Michèle Alliot-Marie part en guerre contre la cybercriminalité. Son nouveau plan d'action, auquel Le Figaro a eu accès, vise à enrayer un phénomène en pleine expansion, avec des dizaines de milliers d'infractions recensées chaque année pour les seules escroqueries en ligne. Savoir pister en temps réel un pédophile, remonter à la source d'un message menaçant envoyé par un terroriste : MAM réclame du concret. Elle souhaite diffuser à l'ensemble des corps de police une culture de la vigilance face aux dérives sur la Toile. Son projet s'inscrit dans la continuité du rapport Breton de 2005. Il s'appuie sur une note de l'ancien patron de la PJ parisienne, François Jaspart, qui a coordonné durant un an et demi, au sein de l'Inspection générale de la police nationale, un travail en commun avec la gendarmerie.
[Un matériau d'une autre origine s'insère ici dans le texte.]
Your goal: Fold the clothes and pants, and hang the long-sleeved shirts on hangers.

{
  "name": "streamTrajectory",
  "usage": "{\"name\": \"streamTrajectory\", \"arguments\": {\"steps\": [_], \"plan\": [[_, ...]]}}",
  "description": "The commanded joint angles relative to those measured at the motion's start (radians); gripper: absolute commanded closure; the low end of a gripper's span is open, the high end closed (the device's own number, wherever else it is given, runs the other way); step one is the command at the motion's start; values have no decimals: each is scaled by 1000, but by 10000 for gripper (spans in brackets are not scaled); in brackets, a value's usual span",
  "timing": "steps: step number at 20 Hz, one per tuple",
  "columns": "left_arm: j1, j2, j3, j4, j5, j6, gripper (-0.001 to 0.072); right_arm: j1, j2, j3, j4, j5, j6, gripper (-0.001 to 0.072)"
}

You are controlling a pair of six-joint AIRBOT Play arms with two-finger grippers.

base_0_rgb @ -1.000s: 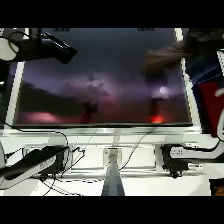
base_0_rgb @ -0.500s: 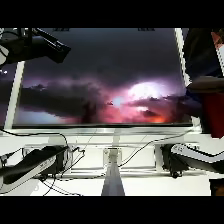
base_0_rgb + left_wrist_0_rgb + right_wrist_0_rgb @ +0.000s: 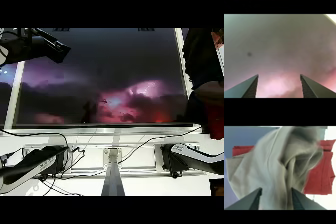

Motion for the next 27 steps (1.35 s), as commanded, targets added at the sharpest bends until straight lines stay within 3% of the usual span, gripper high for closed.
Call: {"name": "streamTrajectory", "arguments": {"steps": [1, 3, 4, 5, 10, 15, 18, 22, 27], "plan": [[1, 1, 1, 1, 0, 0, 144, -2, 1, 1, -10, 31, 13, 255], [1, 1, 1, 1, 0, 0, 143, -2, 1, 1, -8, 38, 5, 283], [1, 1, 1, 1, 0, 0, 143, -1, 1, 1, 6, 36, -23, 437], [1, 1, 1, 1, 0, 0, 144, 3, 1, 1, 24, 34, -56, 694], [1, 1, 1, 1, 0, 0, 144, 163, 4, 1, 43, 12, -215, 701], [1, 1, 1, 1, 0, 0, 144, 594, 40, 1, 41, -125, -290, 700], [1, 1, 1, 1, 0, 0, 144, 898, 47, 0, 39, -207, -429, 700], [1, 1, 1, 1, 0, 0, 144, 1238, 47, 1, 39, -404, -719, 700], [1, 1, 1, 1, 0, 0, 144, 1396, 47, 1, 37, -472, -749, 699]]}}
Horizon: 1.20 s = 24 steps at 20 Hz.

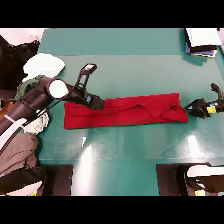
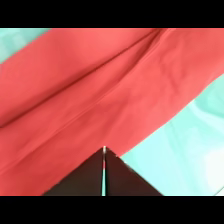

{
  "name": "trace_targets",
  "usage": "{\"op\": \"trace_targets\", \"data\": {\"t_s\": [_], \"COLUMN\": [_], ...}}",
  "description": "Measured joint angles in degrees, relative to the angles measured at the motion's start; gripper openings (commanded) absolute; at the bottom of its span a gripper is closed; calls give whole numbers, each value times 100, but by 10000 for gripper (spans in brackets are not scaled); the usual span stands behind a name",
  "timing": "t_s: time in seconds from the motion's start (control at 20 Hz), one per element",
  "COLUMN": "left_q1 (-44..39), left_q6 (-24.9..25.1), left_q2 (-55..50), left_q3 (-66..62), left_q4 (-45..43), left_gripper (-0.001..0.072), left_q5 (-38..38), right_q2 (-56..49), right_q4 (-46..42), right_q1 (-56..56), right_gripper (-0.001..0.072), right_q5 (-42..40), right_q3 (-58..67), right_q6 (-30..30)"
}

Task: Fold the shirts.

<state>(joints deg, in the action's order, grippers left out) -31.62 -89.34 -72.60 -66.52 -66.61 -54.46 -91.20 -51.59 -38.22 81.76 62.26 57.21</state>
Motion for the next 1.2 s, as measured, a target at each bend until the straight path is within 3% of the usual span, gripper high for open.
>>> {"op": "trace_targets", "data": {"t_s": [0.25,0.3,0.45,0.55,0.6,0.95,1.2], "left_q1": [-450,-551,-763,-813,-833,-876,-885], "left_q6": [-59,-61,-68,-74,-76,-85,-166], "left_q2": [-715,-879,-1305,-1493,-1574,-1917,-2225], "left_q3": [-494,-573,-763,-831,-850,-901,-909], "left_q4": [79,98,138,179,188,232,238], "left_gripper": [23,23,23,23,23,23,23], "left_q5": [-42,-46,-52,-2,50,610,931], "right_q2": [-341,-367,-415,-426,-428,-48,922], "right_q4": [256,262,271,328,330,511,769], "right_q1": [483,603,970,1172,1268,1749,2131], "right_gripper": [597,557,346,99,32,14,14], "right_q5": [109,107,48,85,127,505,566], "right_q3": [330,400,588,649,669,719,723], "right_q6": [-170,-184,-208,-245,-299,-466,186]}}
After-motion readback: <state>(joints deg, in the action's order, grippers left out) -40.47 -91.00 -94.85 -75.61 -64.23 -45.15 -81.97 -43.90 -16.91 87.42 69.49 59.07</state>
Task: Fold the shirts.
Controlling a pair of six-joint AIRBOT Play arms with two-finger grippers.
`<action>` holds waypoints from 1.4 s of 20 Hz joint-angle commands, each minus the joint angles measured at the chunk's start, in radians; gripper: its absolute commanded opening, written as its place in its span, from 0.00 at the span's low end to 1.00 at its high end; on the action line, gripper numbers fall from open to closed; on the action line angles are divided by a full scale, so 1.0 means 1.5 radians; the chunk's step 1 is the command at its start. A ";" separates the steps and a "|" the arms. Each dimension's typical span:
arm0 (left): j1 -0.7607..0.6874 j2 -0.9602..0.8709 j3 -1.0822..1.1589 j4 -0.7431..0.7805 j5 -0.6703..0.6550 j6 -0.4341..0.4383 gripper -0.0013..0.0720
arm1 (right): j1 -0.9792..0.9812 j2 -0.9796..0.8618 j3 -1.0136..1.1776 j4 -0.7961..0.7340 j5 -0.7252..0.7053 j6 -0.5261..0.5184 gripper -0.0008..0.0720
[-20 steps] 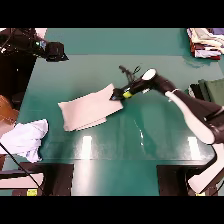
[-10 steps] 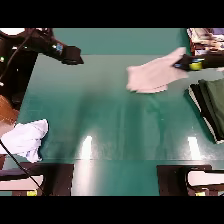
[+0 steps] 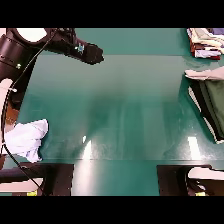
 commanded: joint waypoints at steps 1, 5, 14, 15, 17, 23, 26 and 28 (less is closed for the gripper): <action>-0.007 0.001 0.000 0.001 0.012 0.000 0.05 | -0.030 0.001 0.053 0.050 0.007 0.001 0.03; -0.007 0.001 0.000 0.001 0.007 0.000 0.05 | -0.033 0.001 0.173 0.014 0.092 0.001 0.03; -0.007 0.001 0.000 0.001 -0.024 0.005 0.05 | -0.121 0.129 0.016 -0.155 0.204 0.016 0.03; -0.007 0.001 0.000 0.001 -0.027 0.005 0.05 | -0.137 0.152 -0.031 -0.195 0.213 0.016 0.03; -0.007 0.001 0.000 0.001 -0.034 0.005 0.05 | -0.171 0.197 -0.117 -0.261 0.222 0.016 0.03; -0.007 0.001 0.000 0.001 -0.052 0.005 0.05 | -0.277 0.280 -0.294 -0.344 0.220 0.016 0.55; -0.007 0.001 0.000 0.001 -0.055 0.005 0.05 | -0.292 0.279 -0.303 -0.338 0.225 0.015 0.55; -0.007 0.001 0.000 0.001 -0.061 0.005 0.05 | -0.278 0.279 -0.281 -0.311 0.224 0.015 0.55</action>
En voici les innovations majeures :
L'Office central de lutte contre la criminalité liée aux technologies de l'information et de la communication (OCLTIC) va devenir l'Office central contre la cybercriminalité (OCC ou O2C). Ses effectifs portés à plus de cinquante policiers et gendarmes vont encore s'étoffer, ainsi que sa section d'assistance technique qui forme les «collègues de province». MAM désire que tout agent de base sache ce que lui offrent les nouveaux outils informatiques et auprès de qui il peut réclamer assistance.
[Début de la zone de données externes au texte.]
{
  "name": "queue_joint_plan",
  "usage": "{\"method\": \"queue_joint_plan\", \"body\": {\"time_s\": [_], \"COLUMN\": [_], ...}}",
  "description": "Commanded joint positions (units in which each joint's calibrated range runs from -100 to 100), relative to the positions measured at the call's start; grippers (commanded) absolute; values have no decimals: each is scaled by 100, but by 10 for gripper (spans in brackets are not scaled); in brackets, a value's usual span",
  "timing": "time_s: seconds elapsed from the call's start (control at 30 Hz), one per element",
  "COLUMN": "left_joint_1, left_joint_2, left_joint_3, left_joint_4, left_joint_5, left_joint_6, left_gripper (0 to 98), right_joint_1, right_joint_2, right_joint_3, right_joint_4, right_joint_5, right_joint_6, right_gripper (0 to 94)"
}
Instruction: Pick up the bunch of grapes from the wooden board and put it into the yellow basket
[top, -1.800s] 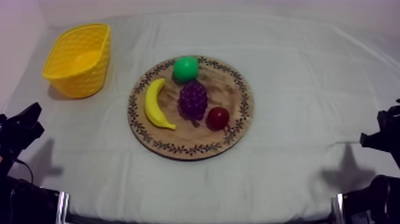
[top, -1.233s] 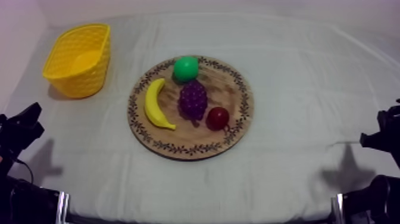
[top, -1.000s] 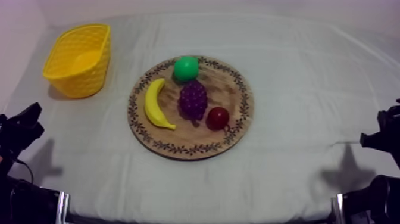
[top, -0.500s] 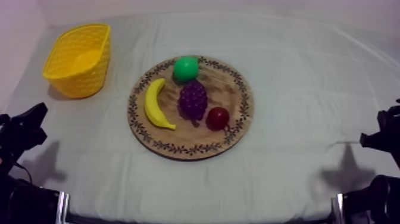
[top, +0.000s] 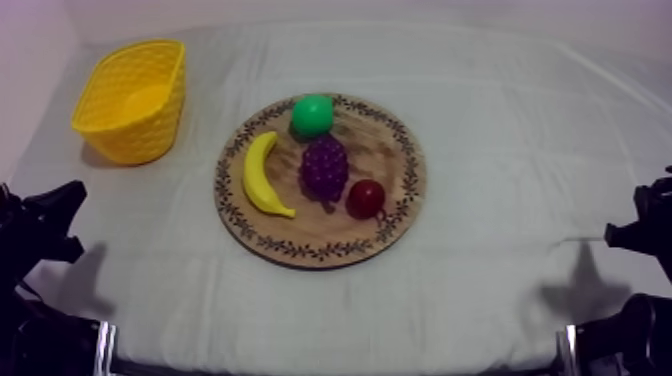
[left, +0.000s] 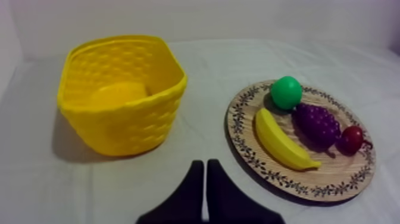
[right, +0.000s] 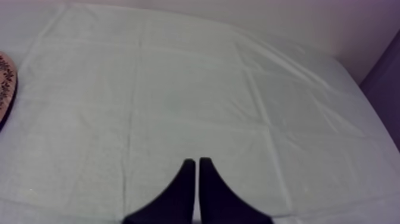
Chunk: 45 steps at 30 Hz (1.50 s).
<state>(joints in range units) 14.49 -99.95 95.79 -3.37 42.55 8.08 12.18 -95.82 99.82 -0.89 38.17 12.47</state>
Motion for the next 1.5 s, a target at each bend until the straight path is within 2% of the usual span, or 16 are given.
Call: {"method": "queue_joint_plan", "body": {"time_s": [0.0,0.13,0.33,0.43,0.57,0.8,1.07,1.23,1.47], "left_joint_1": [-17,-1,83,192,304,683,1195,1515,1945], "left_joint_2": [26,281,1265,1948,2985,5037,7245,8324,9688], "left_joint_3": [-43,-198,-1108,-1941,-3252,-5248,-7263,-8278,-9306], "left_joint_4": [-16,7,267,338,406,440,393,393,423], "left_joint_5": [138,229,364,792,1665,2894,4083,4475,4674], "left_joint_6": [848,1080,1224,1303,1245,1154,1495,1760,1997], "left_gripper": [1,1,0,0,0,0,0,0,0], "right_joint_1": [0,0,0,0,0,0,0,0,0], "right_joint_2": [-2,-2,-2,-2,-2,-2,-2,-2,-2], "right_joint_3": [-5,-5,-5,-5,-5,-5,-5,-5,-5], "right_joint_4": [-1,-1,-1,-1,-1,-1,-1,-1,-1], "right_joint_5": [-3,-3,-3,-3,-3,-3,-3,-3,-3], "right_joint_6": [1,-2,-4,-4,-4,-4,-4,-4,-4], "right_gripper": [3,3,3,3,3,3,3,3,3]}}
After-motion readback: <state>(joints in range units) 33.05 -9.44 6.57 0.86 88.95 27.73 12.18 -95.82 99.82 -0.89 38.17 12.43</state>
La plate-forme nationale de signalement des contenus illicites gère déjà près de 10 000 messages par an. Ils sont envoyés par des internautes lorsqu'ils tombent sur une image pédophile ou un site incitant, par exemple, à la haine raciale. Portée bientôt à dix opérateurs, cette plate-forme, installée à Nanterre au siège de l'OCC, va disposer de nouvelles armes. «Car ce n'est pas le tout de signaler un comportement répréhensible, affirme un commissaire, encore faut-il que la police ait les moyens d'obtenir des fournisseurs d'accès à Internet les éléments de connexion du suspect pour savoir d'où il communique.» La coopération avec les plates-formes d'autres pays va s'accentuer, pour un signalement européen.
Plus de 150 correspondants régionaux de la PJ ont suivi un stage de quatre semaines pour les initier notamment à l'utilisation des logiciels permettant de perquisitionner à distance. «Si un cyberdélinquant a fait 50 victimes sur tout le territoire, il est plus simple de demander à chacune de coopérer en autorisant la captation à distance des éléments constitutifs de l'infraction plutôt que d'effectuer 50 déplacements», explique un enquêteur.
Les services sont en passe d'obtenir l'autorisation de placer des clés de connexion sur les ordinateurs des particuliers ou des entreprises pour espionner des suspects dans le cadre d'enquêtes sur la délinquance organisée. Cette procédure sera placée sous le contrôle des magistrats, comme le sont les écoutes téléphoniques.
Toute personne ayant subi un vol ou un acte de vandalisme pourra bientôt le déclarer directement par Internet avant de confirmer sa plainte contre X dans un commissariat ou une gendarmerie. À terme, un véritable cybercommissariat verra le jour. L'internaute pourra y signaler les actes de piratage dont il aura été victime et se renseigner sur les dernières tentatives de piratage en masse par des fraudeurs informatiques.
MAM milite pour l'établissement d'une sorte de «liste noire» des sites illicites. Il s'agit d'obtenir des fournisseurs d'accès à Internet, comme Free ou Yahoo!, qu'ils bloquent automatiquement l'accès à certains sites douteux quand la police le réclame. Elle pense aux sites pédophiles qui se développent sur la Toile. «On y trouve aujourd'hui la propagande terroriste, mais aussi des conseils pour fabriquer des explosifs ou même des armes chimiques», s'indignait récemment le ministre de l'Intérieur.
Le ministre de l'Intérieur veut enfin que ses services puissent remonter plus facilement les moyens de paiement des utilisateurs du Net. «Ceux qui achètent des photos illégales sur certains sites seront mieux tracés», prévient l'un de ses collaborateurs. Les tarifs pratiqués pour répondre aux réquisitions de police seront aussi harmonisés. «Ils peuvent varier de 8,50 euros à 30 euros, selon les fournisseurs d'accès !», s'indigne un officier de gendarmerie.